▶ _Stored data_
———
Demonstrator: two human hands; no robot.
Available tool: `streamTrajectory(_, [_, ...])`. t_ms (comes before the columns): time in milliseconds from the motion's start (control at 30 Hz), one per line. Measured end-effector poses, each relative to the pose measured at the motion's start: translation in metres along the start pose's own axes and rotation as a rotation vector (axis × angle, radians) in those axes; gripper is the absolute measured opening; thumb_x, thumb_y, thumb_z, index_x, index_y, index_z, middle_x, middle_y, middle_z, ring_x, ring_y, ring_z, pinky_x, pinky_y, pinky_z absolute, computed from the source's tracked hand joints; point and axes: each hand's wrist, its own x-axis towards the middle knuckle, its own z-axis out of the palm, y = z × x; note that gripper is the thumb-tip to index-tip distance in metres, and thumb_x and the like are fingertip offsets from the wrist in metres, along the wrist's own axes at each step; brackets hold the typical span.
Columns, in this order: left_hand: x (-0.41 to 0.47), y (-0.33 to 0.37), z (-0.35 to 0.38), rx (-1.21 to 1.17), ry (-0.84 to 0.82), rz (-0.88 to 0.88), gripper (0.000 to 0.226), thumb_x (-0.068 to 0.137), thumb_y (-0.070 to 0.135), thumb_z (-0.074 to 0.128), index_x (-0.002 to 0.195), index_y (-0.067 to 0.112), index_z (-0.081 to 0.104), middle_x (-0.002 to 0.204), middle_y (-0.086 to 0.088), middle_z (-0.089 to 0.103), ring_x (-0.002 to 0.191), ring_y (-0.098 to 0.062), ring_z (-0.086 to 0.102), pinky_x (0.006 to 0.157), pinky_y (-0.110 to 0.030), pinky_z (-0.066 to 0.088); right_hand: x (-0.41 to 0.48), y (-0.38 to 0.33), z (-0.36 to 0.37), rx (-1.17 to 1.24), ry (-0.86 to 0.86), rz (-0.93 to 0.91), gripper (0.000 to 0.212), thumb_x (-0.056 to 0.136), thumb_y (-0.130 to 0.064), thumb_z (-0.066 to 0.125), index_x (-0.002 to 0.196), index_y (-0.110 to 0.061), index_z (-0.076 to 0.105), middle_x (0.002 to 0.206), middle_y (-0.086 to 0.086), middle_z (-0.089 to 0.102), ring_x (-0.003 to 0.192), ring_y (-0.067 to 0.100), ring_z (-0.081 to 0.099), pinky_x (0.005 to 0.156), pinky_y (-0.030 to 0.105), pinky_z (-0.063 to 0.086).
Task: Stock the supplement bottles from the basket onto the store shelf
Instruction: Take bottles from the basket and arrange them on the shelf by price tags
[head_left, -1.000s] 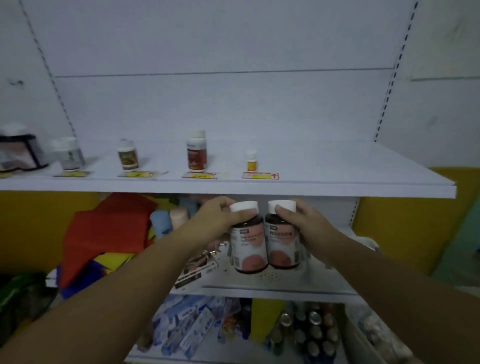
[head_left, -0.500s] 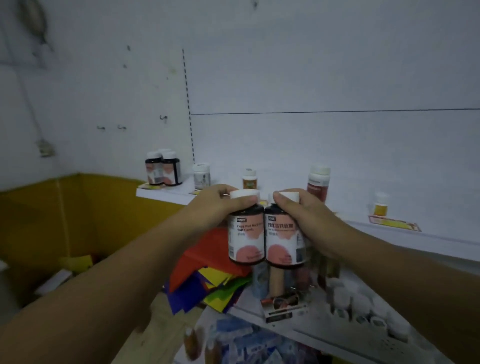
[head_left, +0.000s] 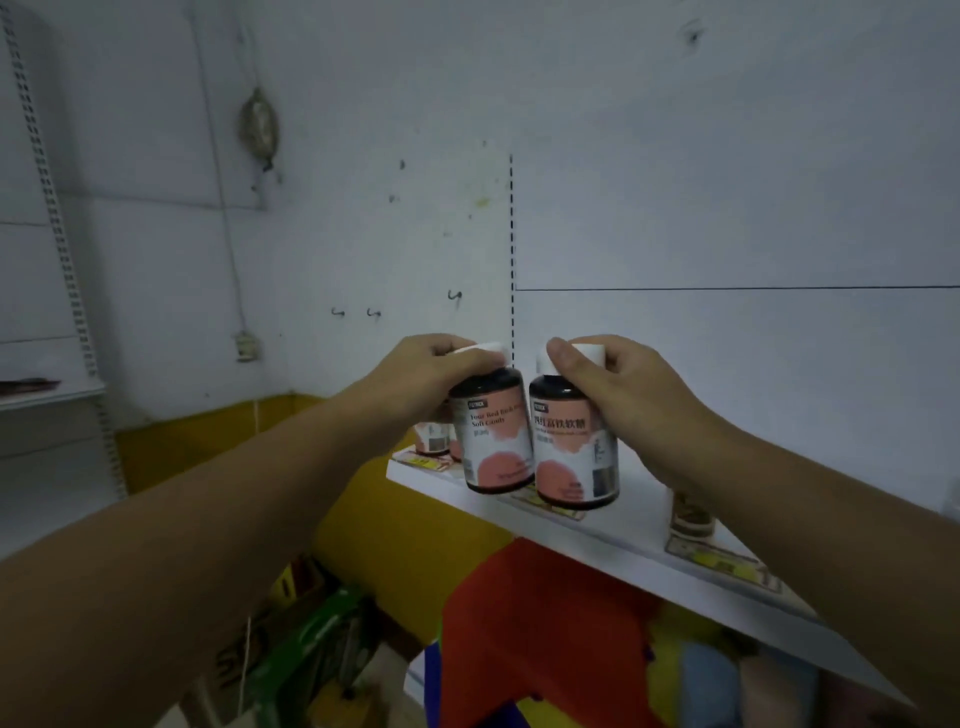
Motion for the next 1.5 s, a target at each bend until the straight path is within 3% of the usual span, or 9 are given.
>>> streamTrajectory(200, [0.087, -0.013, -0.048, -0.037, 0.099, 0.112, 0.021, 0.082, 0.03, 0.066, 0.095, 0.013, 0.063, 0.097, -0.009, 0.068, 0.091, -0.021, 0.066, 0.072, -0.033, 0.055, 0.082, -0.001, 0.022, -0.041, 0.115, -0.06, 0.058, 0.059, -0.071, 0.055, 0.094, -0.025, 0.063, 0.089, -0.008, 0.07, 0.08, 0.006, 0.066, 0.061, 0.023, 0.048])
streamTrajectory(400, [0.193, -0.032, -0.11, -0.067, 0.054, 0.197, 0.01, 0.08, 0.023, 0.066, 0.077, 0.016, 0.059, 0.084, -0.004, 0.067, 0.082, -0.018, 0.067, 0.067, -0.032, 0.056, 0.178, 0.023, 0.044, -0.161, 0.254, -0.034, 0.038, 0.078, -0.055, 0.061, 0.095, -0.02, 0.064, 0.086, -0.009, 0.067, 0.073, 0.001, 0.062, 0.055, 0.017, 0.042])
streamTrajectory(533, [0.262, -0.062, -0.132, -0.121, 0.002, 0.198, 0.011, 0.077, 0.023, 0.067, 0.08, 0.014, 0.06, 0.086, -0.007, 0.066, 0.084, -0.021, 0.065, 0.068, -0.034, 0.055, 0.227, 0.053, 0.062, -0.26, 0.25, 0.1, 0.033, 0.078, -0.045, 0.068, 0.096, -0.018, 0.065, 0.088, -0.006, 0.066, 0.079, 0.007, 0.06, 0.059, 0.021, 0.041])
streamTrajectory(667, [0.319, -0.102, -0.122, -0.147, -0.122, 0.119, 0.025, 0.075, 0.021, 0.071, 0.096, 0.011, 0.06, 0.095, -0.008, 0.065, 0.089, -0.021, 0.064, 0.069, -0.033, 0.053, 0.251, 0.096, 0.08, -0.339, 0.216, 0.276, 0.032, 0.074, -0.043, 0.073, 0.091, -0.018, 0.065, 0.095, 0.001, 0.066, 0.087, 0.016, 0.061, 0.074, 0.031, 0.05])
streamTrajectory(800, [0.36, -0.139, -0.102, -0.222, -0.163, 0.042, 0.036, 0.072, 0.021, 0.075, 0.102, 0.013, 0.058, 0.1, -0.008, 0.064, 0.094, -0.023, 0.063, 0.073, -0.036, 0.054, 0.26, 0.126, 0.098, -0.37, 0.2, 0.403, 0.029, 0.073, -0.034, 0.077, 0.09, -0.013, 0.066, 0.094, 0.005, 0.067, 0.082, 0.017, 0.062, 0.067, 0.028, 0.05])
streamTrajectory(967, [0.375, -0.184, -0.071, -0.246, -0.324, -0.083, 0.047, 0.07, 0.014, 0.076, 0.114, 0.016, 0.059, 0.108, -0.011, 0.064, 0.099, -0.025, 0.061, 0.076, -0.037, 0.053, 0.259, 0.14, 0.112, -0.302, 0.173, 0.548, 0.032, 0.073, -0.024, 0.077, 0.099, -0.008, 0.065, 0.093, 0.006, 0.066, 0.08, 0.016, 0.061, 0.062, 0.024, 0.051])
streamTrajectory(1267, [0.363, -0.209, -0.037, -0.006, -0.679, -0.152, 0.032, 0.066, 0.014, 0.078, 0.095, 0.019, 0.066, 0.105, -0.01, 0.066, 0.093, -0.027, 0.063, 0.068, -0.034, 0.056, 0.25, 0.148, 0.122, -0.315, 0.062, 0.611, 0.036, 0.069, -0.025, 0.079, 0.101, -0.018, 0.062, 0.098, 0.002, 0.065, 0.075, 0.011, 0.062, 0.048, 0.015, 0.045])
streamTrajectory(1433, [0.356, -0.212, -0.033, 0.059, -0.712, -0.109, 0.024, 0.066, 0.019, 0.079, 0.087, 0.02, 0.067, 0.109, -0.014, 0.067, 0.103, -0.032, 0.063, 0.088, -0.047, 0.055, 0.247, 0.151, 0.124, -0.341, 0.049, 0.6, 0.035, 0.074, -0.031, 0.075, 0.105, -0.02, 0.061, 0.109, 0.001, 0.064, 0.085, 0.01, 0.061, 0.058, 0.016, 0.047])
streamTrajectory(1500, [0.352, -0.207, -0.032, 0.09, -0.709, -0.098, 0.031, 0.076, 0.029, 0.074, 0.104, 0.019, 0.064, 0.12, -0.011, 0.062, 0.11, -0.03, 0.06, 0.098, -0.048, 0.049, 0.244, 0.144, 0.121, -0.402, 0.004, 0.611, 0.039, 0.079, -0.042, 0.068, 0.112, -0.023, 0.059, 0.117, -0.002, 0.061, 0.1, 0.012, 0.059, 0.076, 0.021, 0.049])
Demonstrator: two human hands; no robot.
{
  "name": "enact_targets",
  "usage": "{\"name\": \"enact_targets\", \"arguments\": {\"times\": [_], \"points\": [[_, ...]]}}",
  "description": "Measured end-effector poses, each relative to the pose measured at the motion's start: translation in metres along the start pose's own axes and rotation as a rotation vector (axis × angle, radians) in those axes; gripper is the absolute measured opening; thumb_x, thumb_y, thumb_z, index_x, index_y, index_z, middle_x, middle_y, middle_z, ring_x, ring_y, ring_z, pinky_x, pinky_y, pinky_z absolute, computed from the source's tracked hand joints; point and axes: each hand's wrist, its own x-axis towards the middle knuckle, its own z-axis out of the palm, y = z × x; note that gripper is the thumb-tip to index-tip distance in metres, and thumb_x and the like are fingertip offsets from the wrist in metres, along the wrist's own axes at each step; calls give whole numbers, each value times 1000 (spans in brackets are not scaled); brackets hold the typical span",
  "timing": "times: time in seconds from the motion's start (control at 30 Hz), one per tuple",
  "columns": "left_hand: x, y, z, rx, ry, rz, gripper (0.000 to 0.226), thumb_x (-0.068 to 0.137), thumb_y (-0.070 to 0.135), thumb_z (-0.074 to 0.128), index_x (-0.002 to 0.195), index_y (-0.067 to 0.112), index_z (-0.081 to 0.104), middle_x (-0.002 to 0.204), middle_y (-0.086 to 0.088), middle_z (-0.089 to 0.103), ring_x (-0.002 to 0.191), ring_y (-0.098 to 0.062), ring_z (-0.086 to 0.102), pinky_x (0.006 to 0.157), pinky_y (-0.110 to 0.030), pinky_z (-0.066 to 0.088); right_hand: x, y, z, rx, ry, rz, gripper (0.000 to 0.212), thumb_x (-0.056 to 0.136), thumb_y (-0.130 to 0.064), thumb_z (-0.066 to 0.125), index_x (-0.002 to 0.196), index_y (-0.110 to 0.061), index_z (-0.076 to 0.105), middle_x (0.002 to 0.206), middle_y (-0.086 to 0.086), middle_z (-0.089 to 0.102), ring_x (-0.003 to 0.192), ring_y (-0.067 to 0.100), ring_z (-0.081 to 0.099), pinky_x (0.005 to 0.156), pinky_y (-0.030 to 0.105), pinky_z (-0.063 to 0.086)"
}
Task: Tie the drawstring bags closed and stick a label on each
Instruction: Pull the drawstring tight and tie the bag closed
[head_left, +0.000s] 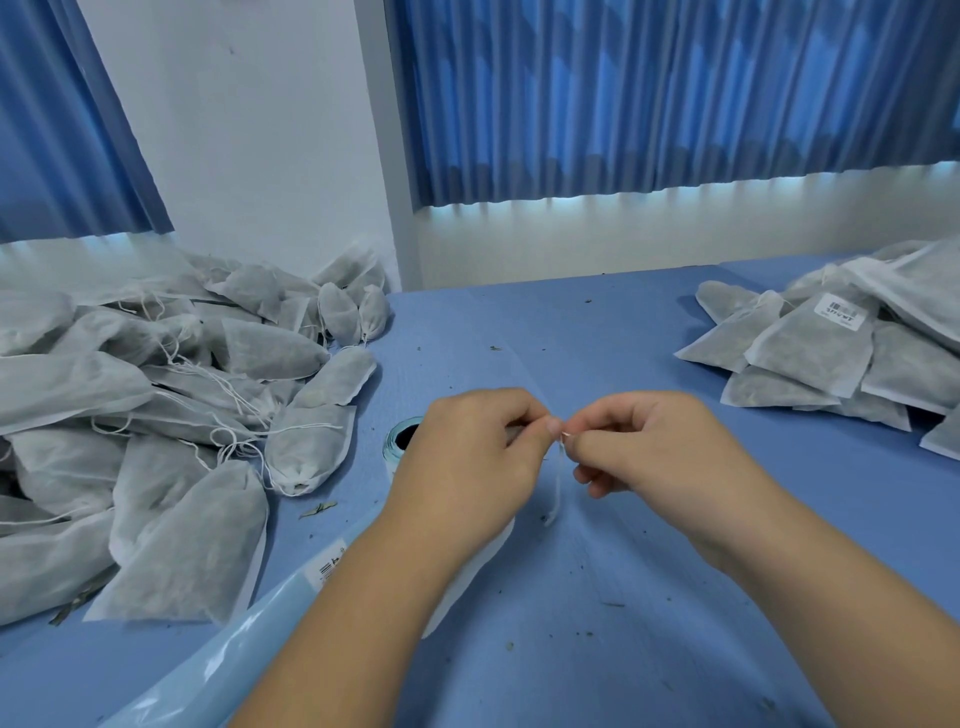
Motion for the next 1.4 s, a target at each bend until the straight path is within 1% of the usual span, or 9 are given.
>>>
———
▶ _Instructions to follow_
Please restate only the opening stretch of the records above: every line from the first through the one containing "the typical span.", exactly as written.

▶ _Answer to this exercise_
Demonstrator: two human hands; no robot.
Available tool: `streamTrajectory(_, [_, ...])`. t_ms (comes before the columns): time in milliseconds from the motion's start (control at 30 Hz), one per line. Measured end-effector poses, each relative to the pose measured at the motion's start: translation in metres along the start pose's own axes and rotation as a rotation vector (axis × angle, radians) in those axes; gripper is the absolute measured opening; thumb_x, thumb_y, thumb_z, index_x, index_y, index_z, middle_x, middle_y, middle_z, ring_x, ring_y, ring_z, pinky_x, pinky_y, pinky_z absolute, computed from the source's tracked hand joints; point and axes: each hand's wrist, its own x-axis towards the middle knuckle, its own z-axis out of the palm, y = z × x; note that gripper is the thumb-tip to index-tip distance in metres, and thumb_x and the like are fingertip offsets from the wrist in metres, along the wrist's own axes at each step; brackets hold the typical span.

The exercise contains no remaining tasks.